My Experience with Amazon SageMaker and Integrating with a Rails App

I recently tried Amazon SageMaker, a more hands on version Amazon Machine Learning. I am pretty new to machine learning, but I found it pretty easy to use. SageMaker is a little unpolished/buggy at this time so I will be listing all the problems I encountered and how I solved them.

1) EnvironmentLocationNotFound: Not a conda environment: /home/ec2-user/anaconda3/envs/anaconda3

sagemaker-env-error

Not sure why this pops up or what it is, but I saw it pop up even in Amazon’s demo video. But this didn’t hinder what I was trying to do.

2) Installing new packages in a Conda environment

sagemaker-pkg-error

The UI of of the Jupyter notebook isn’t that intuitive, but in order to install Keras, I selected tensorflow_p36 and it showed me what were the installed packages on the right side. The left bottom side is what other packages can be installed. Pressing the arrow on the top left corner, installs the selected package(s) to that environment.
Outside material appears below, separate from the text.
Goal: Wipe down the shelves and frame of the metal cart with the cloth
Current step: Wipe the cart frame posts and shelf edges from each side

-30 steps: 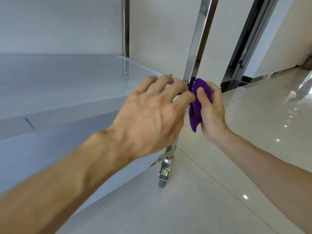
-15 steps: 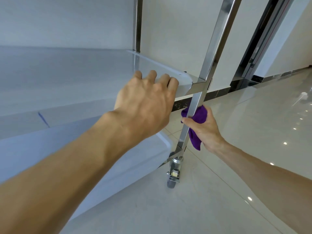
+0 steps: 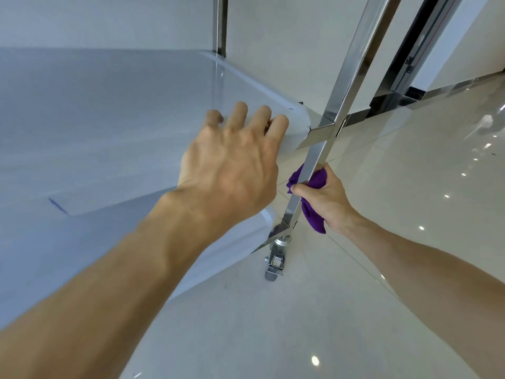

3) Lack of AWS Ruby SDK Documentation

The gem version I am using is 2.11.14. There is a version 3, but the rest of the codebase has not been migrated yet so I stuck with version 2. The SageMaker documentation is here for v2: link , but there’s no example of how to use their methods (ex: invoke_endpoint). I am going to include my simple script to use an endpoint on SageMaker for a model (ex: Linear Learner) I created

sage_maker = Aws::SageMakerRuntime::Client.new(
        region: '[AWS_REGION]',
        access_key_id: '[ACCESS_KEY_ID]',
        secret_access_key: '[SECRET_ACCESS_KEY]'
    )
    
    data = "2,0,5,0.111146,350,0.159476,531.064,2799,3149,0.111146,350,51.0407,40.3026,0.111146,350,0.0217391,256.684,0.0715644,350,0.111146,787.747,0.219627\n"

    data += "0,0,2,0.3,12.3,0.176471,6.15,28.7,41,0.3,12.3,2.60878,1.30439,0.176471,6.15,0.0217391,6.15,0.15,12.3,0.3,12.3,0.3\n"

    resp =sage_maker.invoke_endpoint({
    endpoint_name: "[ENDPOINT_NAME]]", 
        body: data,
        content_type: "text/csv",
        accept: "text/html",
    })

    p resp.body.string 
    # => "0.49,0.5" for xgboost
    # => "{\"predictions\": [{\"score\": 0.7134652733802795, \"predicted_label\": 1.0}, {\"score\": 0.7784065008163452, \"predicted_label\": 1.0}]}" for linear learner

Data is all the parameters (in the same order as training the model) to make a prediction on, you can send as many records as you want. I tried over 100 records/lines and it was able to return results for every single one of them in one request. I included sample return strings for Linear Learner model and XGBoost model. It turns out sdk returns different strings from different models.

If there is an error with the call, the sdk actually gives a link to CloudWatch to help debugging.

Final Words

I was able to borrow example tutorials like using the XGBoost model link and easily modify it to produce a model, store it on S3 and create an endpoint for the Rails app to use. It was pretty easy to use overall.